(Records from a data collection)

[Start of Attachment]

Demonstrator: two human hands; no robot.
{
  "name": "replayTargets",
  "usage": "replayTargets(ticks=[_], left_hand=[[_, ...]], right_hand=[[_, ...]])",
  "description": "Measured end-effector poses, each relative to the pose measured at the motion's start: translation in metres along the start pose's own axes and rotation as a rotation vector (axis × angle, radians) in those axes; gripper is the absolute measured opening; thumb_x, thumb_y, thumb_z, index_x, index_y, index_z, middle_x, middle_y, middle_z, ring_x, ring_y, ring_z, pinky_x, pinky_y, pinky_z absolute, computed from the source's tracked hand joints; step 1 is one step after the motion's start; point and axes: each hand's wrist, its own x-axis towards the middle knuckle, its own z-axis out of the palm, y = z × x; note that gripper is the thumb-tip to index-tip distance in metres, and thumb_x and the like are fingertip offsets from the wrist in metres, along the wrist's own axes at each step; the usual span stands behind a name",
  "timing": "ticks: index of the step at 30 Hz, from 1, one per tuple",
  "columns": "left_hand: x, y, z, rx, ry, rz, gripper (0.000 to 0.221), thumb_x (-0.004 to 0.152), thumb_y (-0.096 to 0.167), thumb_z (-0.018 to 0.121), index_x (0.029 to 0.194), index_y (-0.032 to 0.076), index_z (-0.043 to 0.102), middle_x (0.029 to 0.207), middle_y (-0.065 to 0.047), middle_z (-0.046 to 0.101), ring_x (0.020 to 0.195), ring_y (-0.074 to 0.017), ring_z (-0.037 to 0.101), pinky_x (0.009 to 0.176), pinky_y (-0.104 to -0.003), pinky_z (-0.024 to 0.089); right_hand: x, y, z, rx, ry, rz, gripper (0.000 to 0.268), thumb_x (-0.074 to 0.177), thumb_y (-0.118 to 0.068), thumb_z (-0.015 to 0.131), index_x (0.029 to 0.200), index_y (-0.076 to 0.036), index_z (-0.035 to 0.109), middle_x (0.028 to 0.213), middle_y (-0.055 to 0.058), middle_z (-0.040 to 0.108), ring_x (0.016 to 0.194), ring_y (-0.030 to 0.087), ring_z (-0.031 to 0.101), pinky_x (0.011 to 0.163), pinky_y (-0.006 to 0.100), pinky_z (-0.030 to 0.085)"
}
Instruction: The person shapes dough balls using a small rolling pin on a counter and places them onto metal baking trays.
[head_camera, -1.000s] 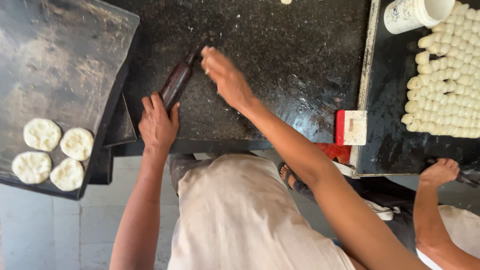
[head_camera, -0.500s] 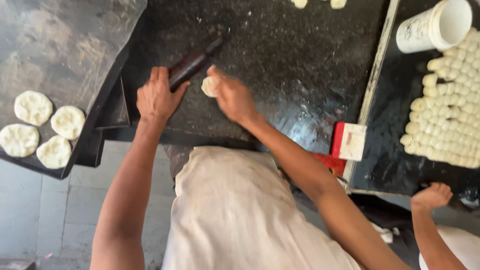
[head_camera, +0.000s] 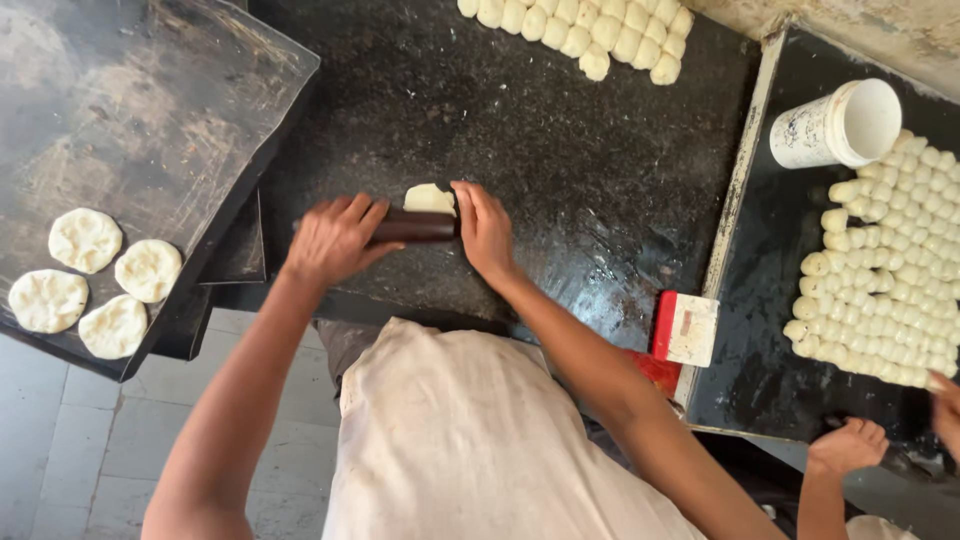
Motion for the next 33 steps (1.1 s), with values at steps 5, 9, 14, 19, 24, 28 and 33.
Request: replayTargets(ticks=[5,9,14,19,24,28,33], left_hand=[[-0.059,0.024,0.020,-0.137,0.135,-0.479,0.052,0.090,0.046,0.082,0.116,0.005,0.062,0.105,-0.013,0.063,0.088,-0.0334,0.069,0.072,-0.045,0.057],[-0.063,0.027,0.021,-0.132,0.156,-0.684,0.053,0.095,0.041,0.079,0.121,0.001,0.059,0.109,-0.018,0.060,0.086,-0.0382,0.068,0.067,-0.048,0.056],[-0.063,0.018,0.007,-0.230,0.068,-0.733,0.048,0.095,0.039,0.076,0.113,0.001,0.054,0.114,-0.020,0.058,0.088,-0.0401,0.069,0.066,-0.049,0.057],[-0.080,0.011,0.044,-0.289,0.164,-0.646,0.051,0.084,0.031,0.075,0.119,0.001,0.055,0.114,-0.021,0.060,0.092,-0.0380,0.069,0.070,-0.045,0.060],[-0.089,-0.004,0.074,-0.078,0.054,-0.379,0.037,0.092,0.026,0.063,0.122,0.005,0.061,0.120,-0.017,0.064,0.110,-0.0332,0.067,0.095,-0.048,0.052],[-0.097,-0.002,0.053,-0.074,0.082,-0.310,0.050,0.086,0.022,0.062,0.128,-0.005,0.055,0.122,-0.018,0.057,0.110,-0.0333,0.059,0.094,-0.044,0.050],[-0.099,-0.006,0.009,-0.182,0.090,-0.416,0.058,0.082,0.023,0.062,0.132,-0.005,0.052,0.117,-0.017,0.053,0.105,-0.0312,0.055,0.086,-0.045,0.049]], right_hand=[[-0.031,-0.001,0.015,-0.342,0.143,0.240,0.029,0.093,-0.040,0.073,0.108,-0.016,0.076,0.125,0.011,0.064,0.112,0.036,0.063,0.093,0.047,0.049],[-0.014,-0.003,0.041,-0.457,-0.049,0.059,0.028,0.081,-0.037,0.085,0.087,-0.011,0.078,0.110,0.009,0.070,0.109,0.040,0.061,0.083,0.052,0.042],[0.021,-0.041,0.025,0.436,-0.341,0.422,0.027,0.091,-0.022,0.080,0.106,0.001,0.077,0.088,0.009,0.078,0.079,0.014,0.072,0.071,0.030,0.057],[0.062,-0.102,0.020,0.657,-0.778,0.303,0.027,0.096,-0.014,0.074,0.115,0.005,0.073,0.104,0.008,0.079,0.092,0.011,0.074,0.084,0.027,0.059],[0.077,-0.236,0.130,0.748,-1.093,0.211,0.031,0.097,-0.011,0.071,0.125,0.003,0.070,0.115,0.008,0.076,0.104,0.010,0.071,0.092,0.027,0.058],[0.058,-0.329,0.237,0.504,-0.706,-0.440,0.025,0.099,-0.005,0.068,0.124,-0.005,0.072,0.122,0.009,0.075,0.115,0.020,0.069,0.102,0.035,0.050],[0.048,-0.349,0.288,-0.014,-0.722,-0.512,0.042,0.097,0.005,0.049,0.118,-0.020,0.076,0.128,-0.002,0.076,0.131,0.010,0.065,0.119,0.040,0.023]])
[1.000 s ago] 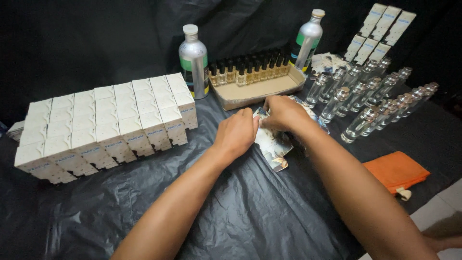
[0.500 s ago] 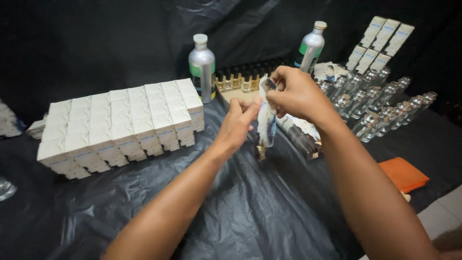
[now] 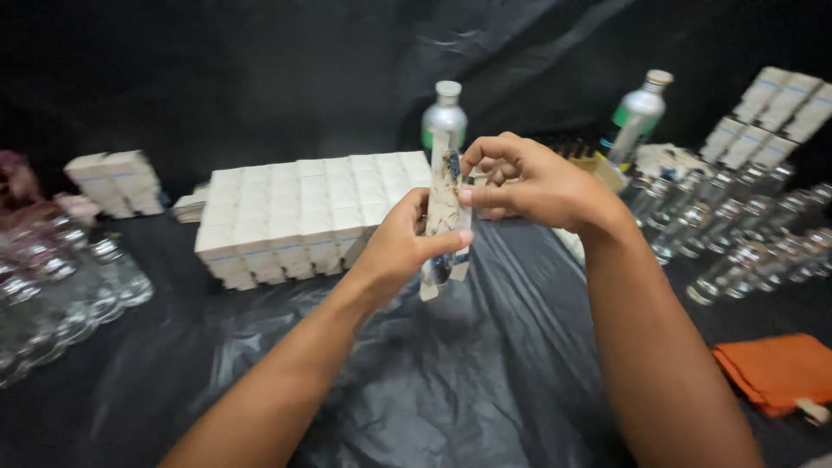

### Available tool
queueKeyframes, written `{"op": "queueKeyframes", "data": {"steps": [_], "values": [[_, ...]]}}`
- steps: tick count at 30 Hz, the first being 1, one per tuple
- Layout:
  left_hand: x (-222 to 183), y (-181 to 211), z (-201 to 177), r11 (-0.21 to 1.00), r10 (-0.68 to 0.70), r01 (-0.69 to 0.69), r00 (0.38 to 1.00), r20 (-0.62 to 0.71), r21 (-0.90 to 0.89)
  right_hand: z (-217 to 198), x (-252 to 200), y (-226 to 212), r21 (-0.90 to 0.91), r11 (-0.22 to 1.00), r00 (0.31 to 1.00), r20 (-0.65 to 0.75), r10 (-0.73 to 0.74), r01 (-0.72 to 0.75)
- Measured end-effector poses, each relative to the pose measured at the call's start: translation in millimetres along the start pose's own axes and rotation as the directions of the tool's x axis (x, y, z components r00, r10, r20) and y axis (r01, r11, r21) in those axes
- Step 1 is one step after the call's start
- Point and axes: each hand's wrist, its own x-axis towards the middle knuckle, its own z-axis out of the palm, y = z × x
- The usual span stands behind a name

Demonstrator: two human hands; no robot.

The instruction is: Assembling cardboard perfume boxes and inserting perfume bottles into them.

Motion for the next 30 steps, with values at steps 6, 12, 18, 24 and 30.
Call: {"op": "queueKeyframes", "data": {"steps": [6, 12, 18, 24, 30], "values": [[-18.1, 1.1, -33.1, 0.995, 0.017, -0.03, 0.991, -0.135, -0.097, 35.9, 27.2, 1.2, 0.005, 0.992, 0.992, 0.023, -0.123, 0.123], [-21.8, 3.9, -61.5, 0.996, 0.087, -0.083, 0.953, -0.292, 0.026, 73.9, 36.2, 2.5, 0.232, 0.949, 0.974, 0.028, -0.224, 0.212], [-41.5, 32.0, -65.1, 0.983, 0.185, -0.168, 0.916, -0.355, 0.079, 90.0, 54.7, 22.5, 0.364, 0.9, 0.97, -0.046, -0.239, 0.239], [-37.2, 18.3, -76.2, 0.973, 0.223, -0.171, 0.876, -0.427, 0.156, 95.3, 50.6, 24.8, 0.381, 0.899, 0.956, 0.1, -0.275, 0.218], [-40.8, 26.8, -70.7, 0.975, 0.221, -0.196, 0.859, -0.462, 0.103, 97.0, 44.4, 27.3, 0.358, 0.926, 0.939, 0.26, -0.224, 0.122]]}}
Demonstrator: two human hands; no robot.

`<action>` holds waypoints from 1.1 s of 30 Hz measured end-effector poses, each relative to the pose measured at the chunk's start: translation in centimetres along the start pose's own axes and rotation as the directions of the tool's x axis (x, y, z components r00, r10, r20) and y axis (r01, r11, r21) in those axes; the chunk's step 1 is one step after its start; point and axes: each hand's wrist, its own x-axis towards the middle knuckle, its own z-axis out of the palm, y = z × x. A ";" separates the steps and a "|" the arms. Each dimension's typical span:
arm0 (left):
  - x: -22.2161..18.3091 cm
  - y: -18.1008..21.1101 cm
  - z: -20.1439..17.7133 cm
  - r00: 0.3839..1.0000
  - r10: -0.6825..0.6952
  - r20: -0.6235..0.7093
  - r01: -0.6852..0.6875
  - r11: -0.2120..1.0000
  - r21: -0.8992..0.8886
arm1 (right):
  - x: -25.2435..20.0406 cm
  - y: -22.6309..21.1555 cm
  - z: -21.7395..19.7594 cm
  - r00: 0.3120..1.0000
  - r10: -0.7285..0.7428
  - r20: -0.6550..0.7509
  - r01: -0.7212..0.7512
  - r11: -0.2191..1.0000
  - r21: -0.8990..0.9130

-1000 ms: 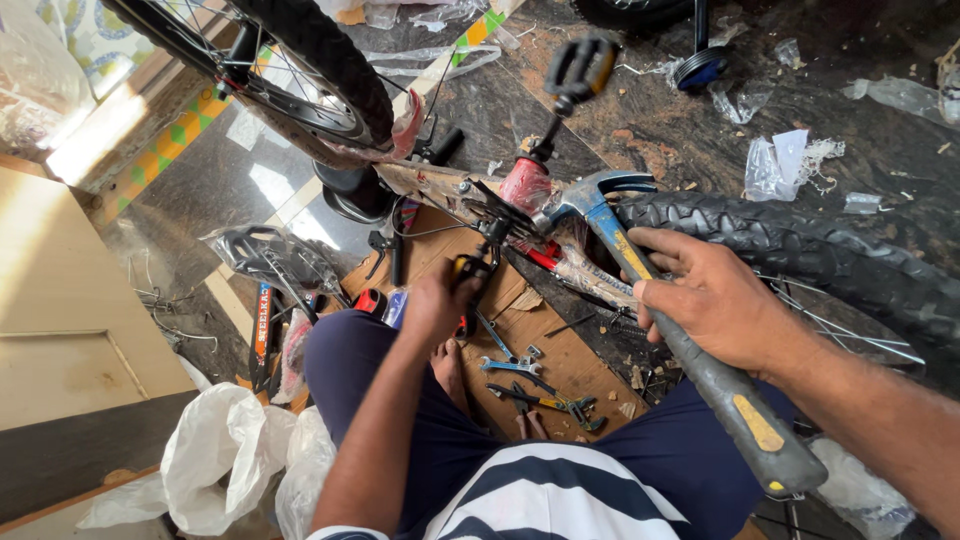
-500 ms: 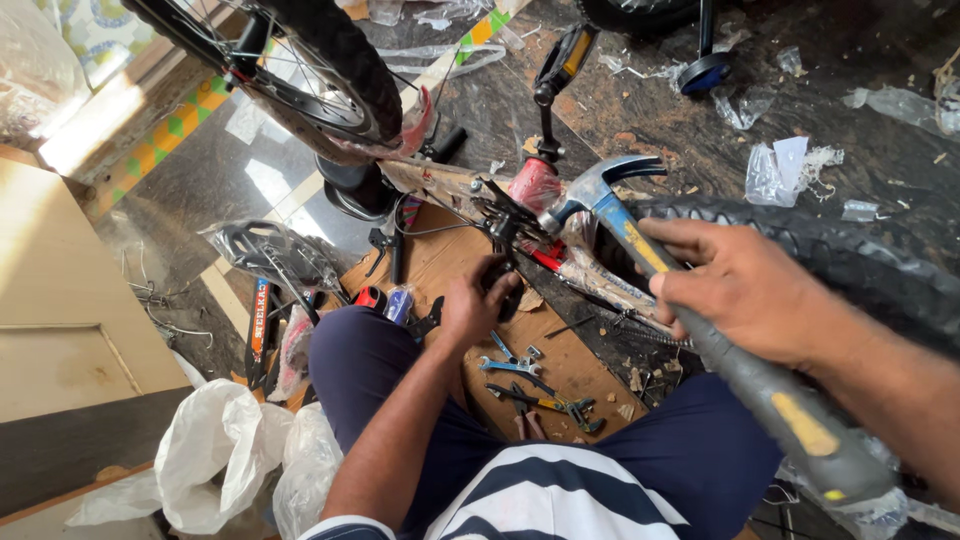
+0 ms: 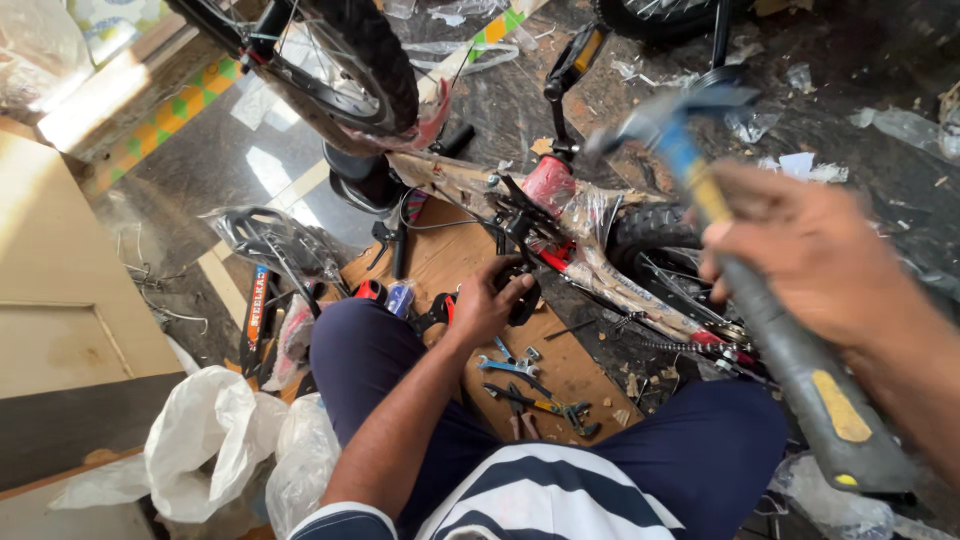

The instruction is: The person assembles and repairs a bicycle by installing the chain around the crankset and rear cassette, then uses a hammer to secure parts on the frame.

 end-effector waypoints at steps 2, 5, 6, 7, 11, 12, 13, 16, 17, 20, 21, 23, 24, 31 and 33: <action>0.1 0.6 0.2 1.000 -0.019 -0.007 0.019 1.000 0.018 | -0.9 -0.7 -0.4 0.940 -0.255 -0.225 0.283 0.953 0.104; -0.2 0.9 0.1 0.998 -0.068 0.016 0.068 0.998 -0.004 | -0.9 -0.1 1.5 0.924 -0.235 -0.303 0.255 0.967 0.028; -0.1 1.1 0.2 0.997 -0.077 0.018 0.077 0.997 0.000 | -0.7 0.0 1.8 0.922 -0.237 -0.307 0.258 0.966 0.028; 0.1 1.2 0.2 0.996 -0.087 0.020 0.086 0.996 0.003 | -0.3 0.3 2.3 0.993 -0.083 -0.078 0.078 0.995 -0.059; 0.0 0.3 -0.1 0.996 -0.084 0.042 0.086 0.995 -0.058 | 0.3 0.3 0.7 0.991 -0.127 0.048 0.116 0.974 0.193; 0.2 0.3 0.2 0.996 -0.083 0.037 0.086 0.992 -0.088 | 0.2 0.2 0.4 0.990 -0.131 0.048 0.120 0.975 0.190; 0.5 0.3 0.3 0.996 -0.082 0.032 0.085 0.990 -0.117 | 0.0 0.0 0.2 0.970 -0.233 -0.075 0.243 0.954 0.177; 0.4 0.1 -0.2 1.000 0.003 0.009 -0.004 0.998 0.055 | -0.6 0.6 2.1 0.930 -0.307 -0.199 0.327 0.942 0.075; 0.1 0.0 -0.1 1.000 -0.001 0.003 0.001 0.999 0.052 | -0.6 0.8 2.7 0.932 -0.300 -0.204 0.306 0.952 -0.005; 0.4 0.2 0.0 0.999 -0.042 0.021 0.042 0.999 0.029 | 0.1 0.6 2.8 0.983 0.153 0.100 -0.138 0.981 -0.138; 0.4 0.3 0.2 0.999 -0.047 0.028 0.049 0.996 -0.072 | 0.1 0.5 2.5 0.984 0.150 0.097 -0.135 0.981 -0.141; 0.3 0.2 0.2 0.998 -0.055 0.042 0.061 0.984 -0.164 | -0.3 0.8 2.1 0.995 -0.056 0.080 0.044 0.988 0.145; 0.4 0.3 0.2 0.997 -0.070 0.016 0.071 0.994 -0.085 | -0.3 0.8 1.9 0.995 -0.052 0.083 0.040 0.989 0.143; -0.2 2.3 -1.5 0.986 -0.156 0.063 0.149 0.983 0.105 | 0.7 1.1 2.0 0.994 0.046 0.103 -0.049 0.998 0.026; -0.3 2.3 -1.9 0.981 -0.174 0.079 0.169 0.983 0.068 | 1.0 1.6 2.6 0.987 0.091 0.132 -0.106 0.988 0.109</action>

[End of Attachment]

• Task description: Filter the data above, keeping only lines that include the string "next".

• Task answer:
Motion for the next 33 steps (1.1 s), with values at steps 5, 9, 14, 19, 24, 28 and 33.
Motion for the next 30 steps, with values at steps 6, 12, 18, 24 and 30.

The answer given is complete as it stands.